The next morning while I was waiting at the airport for my return flight to depart, I logged in to my computer servers to check on the status of the analysis of Brian Dugan’s MRI datasets. The brain density analysis was nearing completion; the four analyses of the functional MRI data were only about 20 percent done. I sipped my espresso and watched the status bar creep toward completion on the density analyses of Brian’s paralimbic system.

Unfortunately, my flight was boarding. I’d have to wait until I was back in New Mexico to get the results. But before I closed up my computer, I e-mailed one of my graduate students, Lora Cope, and asked her to analyze a “case study” for me. I told her where the case study MRI data resided on the servers and the exact analyses I wanted her to do. I wanted an independent analysis to verify my results.

During the flight home, I tried to decipher the notes I had hastily scribbled during my interview with Brian. I planned to type them up while they were still fresh in my mind. I balanced my computer on my lap, and my notes were sticking out from the seat pocket on the seat in front of me.

I was making good progress typing up my notes until the young woman in the middle seat got up and bumped my precariously placed notes, spilling them onto the floor. She quickly apologized and headed to the back of the plane toward the bathroom.

It took a bit of time to reorganize them and get back to work. I was just about to settle back into typing again when the flight attendant announced we were landing shortly. I closed my laptop and packed up my bag.

As the wheels touched down, I clicked on my smartphone and logged in to my computer servers. The density analysis was complete.
I could not wait to get home to review the results. I raced out of the airplane straight toward the security exit and the parking garage to get my car.

As I passed security, I felt a strong hand grab my left arm. I turned and came face-to-face with a uniformed police officer. The look on his face was sheer terror. Confused, I turned and looked around for what might be causing his alarm.

“Would you please come with me, sir?” he asked.

“What’s the problem, Officer?” I was perplexed.

“Would you please just come with me, sir?” he repeated.

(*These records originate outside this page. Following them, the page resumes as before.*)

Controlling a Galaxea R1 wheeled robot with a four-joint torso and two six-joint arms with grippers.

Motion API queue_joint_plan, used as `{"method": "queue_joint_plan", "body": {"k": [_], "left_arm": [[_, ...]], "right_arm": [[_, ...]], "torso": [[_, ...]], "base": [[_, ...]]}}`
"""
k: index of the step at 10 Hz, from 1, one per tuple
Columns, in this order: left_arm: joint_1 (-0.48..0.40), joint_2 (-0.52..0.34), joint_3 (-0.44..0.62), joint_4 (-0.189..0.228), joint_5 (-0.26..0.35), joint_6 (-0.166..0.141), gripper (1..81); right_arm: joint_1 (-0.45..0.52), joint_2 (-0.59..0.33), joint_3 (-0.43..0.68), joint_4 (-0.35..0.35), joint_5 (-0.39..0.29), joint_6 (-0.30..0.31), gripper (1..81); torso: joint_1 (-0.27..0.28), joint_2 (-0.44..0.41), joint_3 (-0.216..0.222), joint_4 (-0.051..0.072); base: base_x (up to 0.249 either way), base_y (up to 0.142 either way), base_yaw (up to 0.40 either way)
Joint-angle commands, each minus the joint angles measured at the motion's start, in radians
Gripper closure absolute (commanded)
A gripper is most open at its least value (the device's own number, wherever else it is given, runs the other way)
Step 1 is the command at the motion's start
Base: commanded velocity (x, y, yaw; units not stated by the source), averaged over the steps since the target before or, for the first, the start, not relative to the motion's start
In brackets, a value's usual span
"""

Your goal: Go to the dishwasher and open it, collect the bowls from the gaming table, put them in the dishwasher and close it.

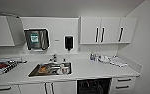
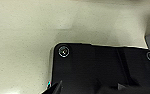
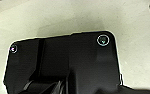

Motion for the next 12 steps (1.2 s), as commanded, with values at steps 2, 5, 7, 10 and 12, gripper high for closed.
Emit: {"method": "queue_joint_plan", "body": {"k": [2, 5, 7, 10, 12], "left_arm": [[-0.061, -0.008, -0.003, 0.009, 0.035, 0.007, 1.0], [-0.062, -0.01, -0.003, 0.004, 0.035, 0.005, 1.0], [-0.062, -0.011, -0.003, 0.002, 0.035, 0.005, 1.0], [-0.064, -0.011, -0.003, 0.004, 0.035, 0.002, 1.0], [-0.064, -0.011, -0.003, 0.001, 0.035, 0.002, 1.0]], "right_arm": [[0.071, 0.016, -0.071, -0.007, -0.05, -0.006, 1.0], [0.066, 0.016, -0.068, -0.007, -0.05, -0.006, 1.0], [0.065, 0.016, -0.068, -0.009, -0.05, -0.006, 1.0], [0.065, 0.016, -0.064, -0.005, -0.05, -0.006, 1.0], [0.065, 0.019, -0.063, -0.005, -0.05, -0.006, 1.0]], "torso": [[0.0, 0.0, 0.0, 0.0], [0.0, 0.0, 0.0, 0.0], [0.0, 0.0, 0.0, 0.0], [0.0, 0.0, 0.0, 0.0], [0.0, 0.0, 0.0, 0.0]], "base": [[0.0, 0.0, 0.0], [0.0, 0.0, 0.0], [0.0, 0.0, 0.048], [0.0, 0.0, 0.285], [0.0, 0.0, 0.337]]}}
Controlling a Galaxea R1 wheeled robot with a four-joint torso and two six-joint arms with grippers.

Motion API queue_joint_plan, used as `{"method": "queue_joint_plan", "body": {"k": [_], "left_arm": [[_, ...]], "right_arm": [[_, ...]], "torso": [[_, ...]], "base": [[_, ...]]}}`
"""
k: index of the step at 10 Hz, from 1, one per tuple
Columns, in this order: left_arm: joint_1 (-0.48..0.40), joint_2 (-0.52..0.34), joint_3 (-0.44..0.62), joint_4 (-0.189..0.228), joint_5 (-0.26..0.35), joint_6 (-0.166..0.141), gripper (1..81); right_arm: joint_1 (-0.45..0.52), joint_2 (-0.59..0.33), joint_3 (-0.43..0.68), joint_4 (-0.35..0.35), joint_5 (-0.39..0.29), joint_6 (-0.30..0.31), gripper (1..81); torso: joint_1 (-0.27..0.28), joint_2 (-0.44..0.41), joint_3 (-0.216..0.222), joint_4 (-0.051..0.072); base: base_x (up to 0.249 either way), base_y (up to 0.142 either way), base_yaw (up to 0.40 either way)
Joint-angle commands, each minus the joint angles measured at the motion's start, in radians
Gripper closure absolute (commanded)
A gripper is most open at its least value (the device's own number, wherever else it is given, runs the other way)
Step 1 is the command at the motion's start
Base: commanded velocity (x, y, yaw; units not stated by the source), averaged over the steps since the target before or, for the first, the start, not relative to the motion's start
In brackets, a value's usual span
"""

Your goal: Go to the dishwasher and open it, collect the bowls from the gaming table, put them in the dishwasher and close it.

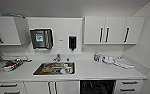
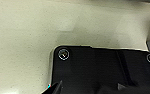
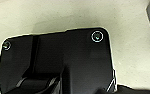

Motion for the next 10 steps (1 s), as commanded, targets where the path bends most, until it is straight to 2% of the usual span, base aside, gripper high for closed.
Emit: {"method": "queue_joint_plan", "body": {"k": [1, 10], "left_arm": [[-0.052, -0.012, -0.003, 0.0, 0.041, 0.0, 1.0], [-0.053, -0.008, -0.003, 0.009, 0.043, -0.002, 1.0]], "right_arm": [[0.077, -0.004, 0.004, -0.003, -0.043, -0.003, 1.0], [0.082, 0.001, 0.004, -0.004, -0.043, -0.003, 1.0]], "torso": [[0.0, 0.0, 0.0, 0.0], [0.0, 0.0, 0.0, 0.0]], "base": [[0.0, 0.0, 0.362], [0.0, 0.0, 0.373]]}}
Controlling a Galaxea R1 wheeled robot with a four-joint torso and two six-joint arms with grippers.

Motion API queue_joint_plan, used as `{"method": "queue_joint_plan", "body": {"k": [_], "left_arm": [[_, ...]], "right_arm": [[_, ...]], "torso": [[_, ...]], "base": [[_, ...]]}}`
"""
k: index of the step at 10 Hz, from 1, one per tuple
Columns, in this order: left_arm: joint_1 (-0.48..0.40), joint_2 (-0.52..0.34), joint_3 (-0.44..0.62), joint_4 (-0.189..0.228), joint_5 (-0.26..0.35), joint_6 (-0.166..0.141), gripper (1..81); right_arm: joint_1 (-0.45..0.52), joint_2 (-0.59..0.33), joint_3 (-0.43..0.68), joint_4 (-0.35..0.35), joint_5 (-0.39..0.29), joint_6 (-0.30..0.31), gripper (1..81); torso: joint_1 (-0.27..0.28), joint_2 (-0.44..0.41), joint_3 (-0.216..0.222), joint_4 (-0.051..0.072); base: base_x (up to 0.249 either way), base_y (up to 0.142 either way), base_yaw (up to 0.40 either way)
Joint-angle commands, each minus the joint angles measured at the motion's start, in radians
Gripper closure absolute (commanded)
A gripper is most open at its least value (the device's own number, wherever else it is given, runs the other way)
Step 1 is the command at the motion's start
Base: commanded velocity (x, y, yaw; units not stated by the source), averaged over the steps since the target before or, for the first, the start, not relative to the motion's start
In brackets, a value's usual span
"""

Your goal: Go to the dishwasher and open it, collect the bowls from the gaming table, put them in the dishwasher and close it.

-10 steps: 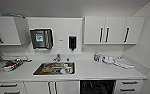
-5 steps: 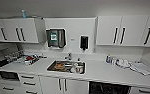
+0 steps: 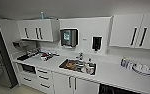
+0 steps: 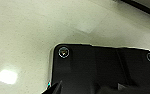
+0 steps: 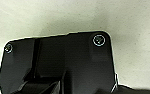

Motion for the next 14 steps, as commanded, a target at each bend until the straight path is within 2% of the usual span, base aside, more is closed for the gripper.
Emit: {"method": "queue_joint_plan", "body": {"k": [1, 14], "left_arm": [[-0.062, -0.009, -0.003, 0.009, 0.039, 0.001, 1.0], [-0.064, -0.008, -0.003, 0.009, 0.039, 0.006, 1.0]], "right_arm": [[0.065, -0.001, -0.001, -0.004, -0.047, -0.003, 1.0], [0.054, 0.013, -0.002, -0.006, -0.048, -0.005, 1.0]], "torso": [[0.0, 0.0, 0.0, 0.0], [0.0, 0.0, 0.0, 0.0]], "base": [[0.0, 0.0, 0.374], [0.0, 0.0, 0.374]]}}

“Umm, sure,” I managed to choke out. I really wanted to get home to look at the results of Brian’s brain scan. But I realized I better not mess with the airport police.

We proceeded to a small security office where the officer motioned for me to sit in the chair. I noticed he sat in the chair closest to the exit. Another officer, much larger than the first one, entered the room.

“May I search your bag, sir?” the large one asked. “Of course,” I replied.

The large officer proceeded to open my computer bag and remove its contents. I am a bit of a packrat. I had all sorts of receipts from various academic trips that I had not turned in yet for reimbursement, as well as journal articles that I was in the middle of reading, and pages and pages of notes from the Dugan interview. As the officer pulled the papers out of my bag, a few of them fell to the floor. I instinctively quickly reached to catch them, and both officers jumped back in unison.

The big one put his hand out as if to block an attack while the smaller one took a quick step toward the exit door. It was an awkward moment.

As I retreated to my chair I asked: “What’s going on, guys?”

“Please, sir, just stay seated while we complete the search,” was all the large officer said.

I sat back and tried to relax.

The large officer handed the stack of papers from my bag to the smaller officer to review, and then he removed a prescription pill
bottle from my travel bag. It was a muscle relaxant in case my back acted up. He looked at it curiously and then replaced it in the bag and continued his search.

The small officer stood up and exited the room, taking the stack of my papers with him. I didn’t object; I figured he was going to test them for explosive residue or something.

The large officer completed his search and then placed my bags on the floor for me to reclaim. He excused himself and I was left alone in the security office.

A few minutes elapsed.

A new officer came in and sat down; he had my stack of papers with him. He was followed by the two other officers, who took up positions along the wall farthest from me. Their arms were crossed in a pose of strength.